Os dados mostram que a taxa de desemprego entre os jovens brasileiros com idade de 18 a 24 anos é mais que o dobro da taxa da população em geral. Enquanto a taxa geral ficou em 12,4% no segundo trimestre, entre os jovens esse percentual salta para 26,6%. Você se formou há um ano. Já conseguiu seu primeiro emprego?

Já! Como eu disse, o mercado da dança nos EUA é pungente. São muitas companhias, espetáculos de temporadas, escolas, institutos e atividades culturais. Então, as oportunidades são muitas. Minha faculdade tem uma parceria com o Lincoln Center Education e, anualmente, seleciona seis estudantes para um estágio de seis meses. Fui uma das selecionadas no fim do curso e tive uma oportunidade de aprendizado enorme.

Junto com o estágio, para complementar minha carga horária, comecei a dar aulas de dança de salão para alunos da quinta serie de escolas públicas em Nova York, através da organização Dancing Classrooms, além de dar aulas para crianças do pré-primário até a quarta série com a organização WR Arts, que oferece diferentes aulas extracurriculares para crianças se envolverem com artes.

Obviamente, tudo isso foi suspenso quando a pandemia começou, mas as organizações estão adaptando os seus currículos para dar aula virtualmente e ainda manter contato com os seus alunos.

Nesse último ano, eu tive cerca de seis trabalhos diferentes no mercado da dança em Nova York. Além de dar aulas, dancei com a companhia Mari Meade Dance Collective/MMDC. Esse ano a diretora, Mari Meade, estava criando um novo espetáculo, chamado Immigration Stories, onde ela entrevistou imigrantes de diferentes países sobre as suas histórias de como chegaram nos Estados Unidos.

Foi um trabalho muito especial, que me tocou muito ao ver as diferentes dificuldades que imigrantes enfrentam, mas, ao mesmo tempo, perceber que todos nós compartilhamos sentimentos similares.

Falando de pandemia, como você percebe o mercado da dança no Brasil e no mundo?

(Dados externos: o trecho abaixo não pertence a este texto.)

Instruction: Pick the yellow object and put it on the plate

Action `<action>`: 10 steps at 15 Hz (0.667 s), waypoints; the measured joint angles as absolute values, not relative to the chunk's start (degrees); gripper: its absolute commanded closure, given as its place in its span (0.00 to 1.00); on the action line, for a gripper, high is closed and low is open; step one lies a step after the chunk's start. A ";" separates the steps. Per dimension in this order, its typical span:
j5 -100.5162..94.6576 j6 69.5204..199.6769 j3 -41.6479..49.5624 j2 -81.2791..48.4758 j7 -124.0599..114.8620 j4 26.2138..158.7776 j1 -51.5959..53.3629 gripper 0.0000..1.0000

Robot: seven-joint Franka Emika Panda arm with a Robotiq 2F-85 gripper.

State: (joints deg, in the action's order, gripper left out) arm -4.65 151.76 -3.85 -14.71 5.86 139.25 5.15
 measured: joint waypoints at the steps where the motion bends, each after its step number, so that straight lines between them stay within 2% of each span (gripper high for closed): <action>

À primeira vista o mercado da dança está completamente em pausa, com as cortinas dos palcos fechadas. Os artistas estão se unindo para descobrir como podemos mudar a indústria que conhecemos, para que ainda possamos produzir arte e compartilhá-la com o mundo e, posso dizer, há muitas ideias diferentes emergindo nos Estados Unidos e no mundo.

É muito inspirador ver o mundo da dança se unindo nesse momento. E acredito que há muitas oportunidades. Imagina se antes tínhamos uma plateia sentada assistindo a uma estreia ou a um espetáculo, em breve, poderemos ter uma plateia sem limites espalhadas por todos os continentes assistindo a uma estreia.

Já imaginou a dimensão disto? No pós-pandemia, iremos criar o novo normal artístico também! A grande questão que muitos de nós estamos enfrentando agora é como poderemos monetizar este novo momento através das plataformas digitais. Este é o desafio do momento.